# How to get rid of PS CS6 in Edit?



## luis ascenso (Feb 6, 2013)

A few days ago i have dowloaded the trial version of the PS CS6, but after 2 days i removed it.

Since that day i can´t open any file in Photoshop Elements 10 as my external editing, and when i go to Photo -> Edit in -> appears in first place and *not* grayed out " "C:\Program Files\Adobe\Adobe Photoshop CS6(64bit)Photoshop..." which i can't open (sure, i no more have it) and in second place appears Photoshop Elements 10.
When i choose PSE10 this program opens but i can´t open any image on it!!!

How can i solve this problem?
How can i get rid of PS CS6 as external editor?

How can i get rid of it in "Preferences/External editing"?

=Luis=


----------



## Chris_M (Feb 6, 2013)

If I'm not mistaken, the easiest way would be installing Lightroom on top of itself,
but you may want to wait for one of the Gurus to come along and confirm that...


----------



## Jim Wilde (Feb 6, 2013)

Generally it works better if you re-install PSE rather than Lightroom. Alternatively you could probably sort it out using the registry edit as per this Adobe KB article:

http://helpx.adobe.com/x-productkb/multi/edit-photoshop-command-missing-photoshop.html


----------



## Chris_M (Feb 6, 2013)

Hmm, apparently I was mistaken then.  Nice catch Jim.


----------



## Jim Wilde (Feb 6, 2013)

Generally what happens, Chris, is that an uninstall of a PS version often breaks the link between LR and whatever version of PS was working before the uninstall. A typical case is where LR and say PSCS5 are working in harmony, then PS is upgraded to CS6 and again all works fine, but then the older CS5 version is uninstalled.....this removes some critical component and suddenly the link to CS6 is broken. Solution is re-install CS6 in this example, or fix the registry.


----------



## Chris_M (Feb 7, 2013)

Jim, I really did mean "apparently I was mistaken".
You see, I did have exactly the same situation once, but forgot how it was that I fixed it, which I got from this Forum somewhere.
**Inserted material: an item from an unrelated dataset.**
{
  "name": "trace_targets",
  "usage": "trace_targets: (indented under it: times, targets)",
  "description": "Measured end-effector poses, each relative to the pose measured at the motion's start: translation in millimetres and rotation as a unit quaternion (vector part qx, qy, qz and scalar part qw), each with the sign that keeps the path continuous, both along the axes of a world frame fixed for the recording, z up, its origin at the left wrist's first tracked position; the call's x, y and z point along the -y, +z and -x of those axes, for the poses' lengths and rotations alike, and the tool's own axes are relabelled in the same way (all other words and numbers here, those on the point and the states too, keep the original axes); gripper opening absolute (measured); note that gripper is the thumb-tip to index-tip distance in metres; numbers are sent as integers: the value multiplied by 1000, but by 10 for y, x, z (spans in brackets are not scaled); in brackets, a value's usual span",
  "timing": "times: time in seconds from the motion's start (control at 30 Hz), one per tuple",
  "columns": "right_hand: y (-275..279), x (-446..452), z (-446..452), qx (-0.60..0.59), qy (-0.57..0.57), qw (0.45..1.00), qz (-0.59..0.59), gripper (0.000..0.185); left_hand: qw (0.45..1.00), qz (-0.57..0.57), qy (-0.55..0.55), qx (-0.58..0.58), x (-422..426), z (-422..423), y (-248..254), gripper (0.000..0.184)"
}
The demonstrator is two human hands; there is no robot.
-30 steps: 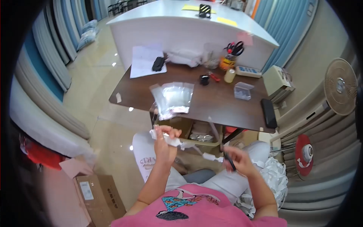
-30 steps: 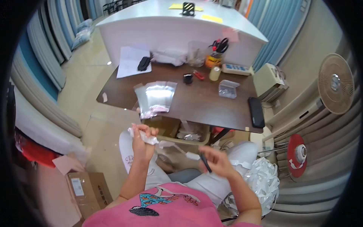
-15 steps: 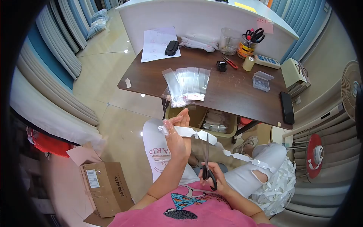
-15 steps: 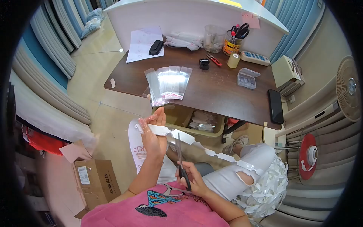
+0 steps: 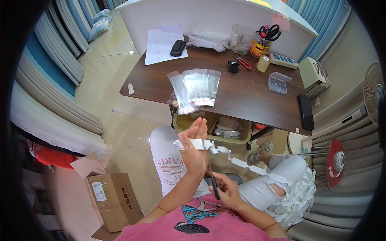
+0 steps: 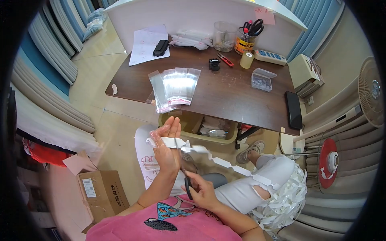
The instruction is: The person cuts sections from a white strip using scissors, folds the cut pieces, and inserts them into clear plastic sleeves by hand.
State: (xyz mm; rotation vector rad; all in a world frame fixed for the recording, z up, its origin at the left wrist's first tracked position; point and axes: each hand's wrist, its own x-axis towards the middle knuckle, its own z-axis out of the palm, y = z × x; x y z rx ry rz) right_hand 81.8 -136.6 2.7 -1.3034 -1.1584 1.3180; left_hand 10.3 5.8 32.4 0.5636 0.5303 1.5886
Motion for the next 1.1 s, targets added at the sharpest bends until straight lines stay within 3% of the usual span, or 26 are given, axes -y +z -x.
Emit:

Only after you mentioned re-installing PSE (PS in my case), did I remember.  So again, nice catch Jim.

I wouldn't however recommend to anybody that isn't, at the very least, very familiar with Windows to do anything registry-related,
as we know what a single wrong digit in the registry can do...


----------



## Jim Wilde (Feb 7, 2013)

Chris_M said:


> I wouldn't however recommend to anybody that isn't, at the very least, very familiar with Windows to do anything registry-related,
> as we know what a single wrong digit in the registry can do...



Generally speaking, nor would I.....in this case it's actually Adobe making the recommendation via their KB article, which is maybe a little surprising. Though it has fixed a shed-load of these problems, especially over at the U2U forum.


----------



## Chris_M (Feb 7, 2013)

It is suprising indeed Jim, I have to agree with you on that, but I still think they shouldn't have done it.

I mean how hard would it have been for a large company like Adobe to program a mini-patch,
to automatically detect what photoshop version is being run, and make the appropriate change in the registry,
without a user having to go anywhere near the registry.

I still say bring back the .ini file instead of using the registry, betcha it would solve TONS of user problems...





...then again, I also still say, *bring back the 80's*...!


----------